Ze zien niet wat ik zie.
Ze zien niet dat de man die buiten het vuur blust, binnen de zuurstof wegzuigt. Hij heeft geen benzine nodig om een huis te vernietigen. Zijn wapen is een stille, verstikkende verschroeiing. Zodra hij de drempel overstapt, sterft het licht in de gang. De lucht wordt ijl, de muren lijken naar binnen te komen. Hij is een architect van verwoesting die mijn wereld tot de grond toe afbrandt, zonder ook maar één schroeiplek achter te laten die de buren kunnen zien.
Het is vijf uur 's middags. Het moment waarop de dag zijn onschuld verliest en de schaduwen in huis langer en grijperiger beginnen te worden. De stilte in de keuken is niet vredig; het is een stilte die haar adem inhoudt, wachtend op het onvermijdelijke breken van de storm.
Ik sta voor het aanrecht, mijn rug naar de deur, mijn schouders opgetrokken in een permanente staat van paraatheid. Dit is mijn domein, maar het voelt als een kooi waarvan de tralies onzichtbaar zijn tot je ertegenaan loopt. De geur van tomaten vult de ruimte, zoet, weeïg en doordringend, een geur die zich vastklampt aan mijn kleren en mijn huid alsof hij me wil markeren voor wat komen gaat. Zijn lievelingssoep.
Het is geen koken wat ik doe. Het is een bezwering. Een wanhopige poging om de toekomst te beïnvloeden met ingrediënten en specerijen. Ik heb de duurste trostomaten gekocht die ik kon vinden, rood en vlezig. Ik heb de basilicumblaadjes met chirurgische precisie in flinterdunne reepjes gesneden, elk blaadje een offerande aan de god van mijn persoonlijke hel. Ik heb geproefd, een snufje zout toegevoegd, weer geproefd, mijn tong zoekend naar die ene, ongrijpbare smaak van perfectie die misschien, heel misschien, zijn woede kan dempen.
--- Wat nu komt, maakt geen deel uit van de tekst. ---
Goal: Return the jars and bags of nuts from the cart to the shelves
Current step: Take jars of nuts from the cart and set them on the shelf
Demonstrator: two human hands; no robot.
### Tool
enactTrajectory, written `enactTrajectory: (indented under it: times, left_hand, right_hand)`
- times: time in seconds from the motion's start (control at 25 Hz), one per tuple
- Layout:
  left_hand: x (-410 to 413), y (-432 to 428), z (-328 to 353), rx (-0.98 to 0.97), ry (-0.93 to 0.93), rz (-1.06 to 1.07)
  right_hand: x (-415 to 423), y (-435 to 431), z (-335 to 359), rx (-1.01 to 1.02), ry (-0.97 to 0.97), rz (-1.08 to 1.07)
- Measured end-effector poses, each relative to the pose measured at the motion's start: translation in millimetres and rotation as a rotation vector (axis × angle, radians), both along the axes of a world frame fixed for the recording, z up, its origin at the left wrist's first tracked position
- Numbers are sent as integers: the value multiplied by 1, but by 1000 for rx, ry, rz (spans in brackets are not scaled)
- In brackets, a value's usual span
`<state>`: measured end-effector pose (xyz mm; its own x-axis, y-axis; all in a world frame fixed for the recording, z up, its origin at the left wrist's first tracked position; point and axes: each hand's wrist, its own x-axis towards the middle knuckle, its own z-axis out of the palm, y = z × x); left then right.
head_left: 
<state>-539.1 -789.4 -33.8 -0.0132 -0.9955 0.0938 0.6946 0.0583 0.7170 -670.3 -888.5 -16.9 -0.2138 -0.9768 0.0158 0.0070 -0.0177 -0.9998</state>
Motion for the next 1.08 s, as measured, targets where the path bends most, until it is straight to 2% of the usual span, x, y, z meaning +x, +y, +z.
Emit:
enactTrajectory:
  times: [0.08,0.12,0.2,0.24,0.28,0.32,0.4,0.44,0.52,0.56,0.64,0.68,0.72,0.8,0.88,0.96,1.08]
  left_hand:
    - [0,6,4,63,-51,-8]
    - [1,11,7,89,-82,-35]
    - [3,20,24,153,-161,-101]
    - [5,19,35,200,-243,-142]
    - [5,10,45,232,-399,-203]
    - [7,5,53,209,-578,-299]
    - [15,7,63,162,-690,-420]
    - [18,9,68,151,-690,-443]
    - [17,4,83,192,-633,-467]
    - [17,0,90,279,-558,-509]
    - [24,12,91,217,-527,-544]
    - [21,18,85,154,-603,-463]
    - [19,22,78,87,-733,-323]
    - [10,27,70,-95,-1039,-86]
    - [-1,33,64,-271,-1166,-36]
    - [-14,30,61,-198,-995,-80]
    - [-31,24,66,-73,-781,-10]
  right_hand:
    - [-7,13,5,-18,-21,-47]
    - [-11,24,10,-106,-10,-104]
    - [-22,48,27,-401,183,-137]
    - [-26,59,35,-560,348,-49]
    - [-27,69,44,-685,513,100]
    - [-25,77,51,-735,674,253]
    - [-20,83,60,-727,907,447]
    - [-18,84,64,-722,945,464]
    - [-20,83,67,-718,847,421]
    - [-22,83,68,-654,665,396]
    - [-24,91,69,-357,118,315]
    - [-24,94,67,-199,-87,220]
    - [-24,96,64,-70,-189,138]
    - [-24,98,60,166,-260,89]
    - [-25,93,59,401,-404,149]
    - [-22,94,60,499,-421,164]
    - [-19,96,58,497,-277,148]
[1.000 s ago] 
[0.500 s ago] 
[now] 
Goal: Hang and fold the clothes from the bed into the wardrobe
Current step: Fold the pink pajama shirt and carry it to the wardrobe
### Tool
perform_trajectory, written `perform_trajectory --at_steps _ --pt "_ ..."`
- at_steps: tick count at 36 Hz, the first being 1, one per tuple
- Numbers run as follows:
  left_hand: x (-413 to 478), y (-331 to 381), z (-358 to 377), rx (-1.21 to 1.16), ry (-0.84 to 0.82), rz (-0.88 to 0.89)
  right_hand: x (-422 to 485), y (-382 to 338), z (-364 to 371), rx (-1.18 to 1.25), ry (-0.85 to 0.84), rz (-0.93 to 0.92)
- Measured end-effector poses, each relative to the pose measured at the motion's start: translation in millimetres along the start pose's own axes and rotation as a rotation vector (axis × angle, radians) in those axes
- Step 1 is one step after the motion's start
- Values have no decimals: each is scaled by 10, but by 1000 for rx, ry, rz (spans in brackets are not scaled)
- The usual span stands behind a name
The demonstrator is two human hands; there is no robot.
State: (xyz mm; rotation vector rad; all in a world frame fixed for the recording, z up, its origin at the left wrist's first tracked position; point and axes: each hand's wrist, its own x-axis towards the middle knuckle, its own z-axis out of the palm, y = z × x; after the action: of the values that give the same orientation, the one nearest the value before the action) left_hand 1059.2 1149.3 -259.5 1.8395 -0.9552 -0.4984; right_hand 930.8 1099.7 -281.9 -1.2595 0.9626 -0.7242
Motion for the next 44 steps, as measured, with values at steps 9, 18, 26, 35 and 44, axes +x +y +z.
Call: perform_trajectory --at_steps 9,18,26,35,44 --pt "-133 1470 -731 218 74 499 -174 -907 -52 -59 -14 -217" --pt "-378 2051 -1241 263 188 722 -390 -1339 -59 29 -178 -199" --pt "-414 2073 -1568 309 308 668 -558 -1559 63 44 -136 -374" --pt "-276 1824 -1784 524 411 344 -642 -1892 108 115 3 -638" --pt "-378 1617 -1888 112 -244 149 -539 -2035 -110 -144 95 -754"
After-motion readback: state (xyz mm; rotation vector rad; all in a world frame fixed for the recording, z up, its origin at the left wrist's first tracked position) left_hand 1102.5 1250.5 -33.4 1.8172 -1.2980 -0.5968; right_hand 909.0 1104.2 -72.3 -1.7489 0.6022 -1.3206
Mijn handen trillen. Het is een fijne, bijna onzichtbare tremor die ik niet kan stoppen, hoe diep ik ook ademhaal. De pollepel tikt zachtjes, ritmisch tegen de rand van de pan. Tik. Tik. Tik. In de doodse stilte van het huis klinkt het niet als koken. Het klinkt als het aftellen van een mechanisme, seconden die wegtikken tot de explosie. Als het perfect is, fluister ik zachtjes tegen de opstijgende damp, alsof de soep een levend wezen is dat ik kan smeken. Als het smaakt naar pure devotie, naar liefde en totale gehoorzaamheid, dan ziet hij me misschien staan zonder me te willen breken. Dan laat hij me vanavond misschien met rust.
Dan hoor ik het. Het geluid waar ik al uren met ingehouden adem op wacht, en tegelijkertijd voor wil vluchten. Banden die knerpen op het grind. De motor die sterft. En dan die ene, definitieve klap: het autoportier dat dichtslaat. Het geluid resoneert door de muren, door mijn botten, als de hamer van een rechter die mijn vonnis velt. Mijn maag draait zich om en krimpt ineen tot een harde, koude steen. Mijn handen bevriezen boven de pan. Ik stop met roeren. Ik stop met ademen.
Het volgende geluid is nog erger. Het metaalachtige geschraap van de sleutel in het slot. Klik. De cilinder draait. De barrière tussen mijn veilige, stille wereld en zijn chaos wordt opgeheven. De deur zwaait open en een ijzige tochtvlaag snijdt door de gang, alsof de winter zelf binnenstapt.
Hij is binnen.
Op slag verandert de atmosfeer in huis. De lucht wordt dik en giftig, de zuurstof lijkt weggezogen te worden door zijn pure aanwezigheid. De muren komen op me af. Ik hoor zijn zware dienstlaarzen op de vloer. Bonk. Bonk. Traag, zwaar, onverbiddelijk. Er is geen begroeting. Geen "hallo", geen teken van menselijkheid. Alleen het naderende onheil. Ik ruik hem nog voordat ik hem zie. Een indringende, misselijkmakende walm van verschroeid hout, bijtende chemicaliën en het koude, zure zweet van een dag vol adrenaline. Het is de geur van destructie. De geur van een lopend vuur dat op het punt staat mij te verteren.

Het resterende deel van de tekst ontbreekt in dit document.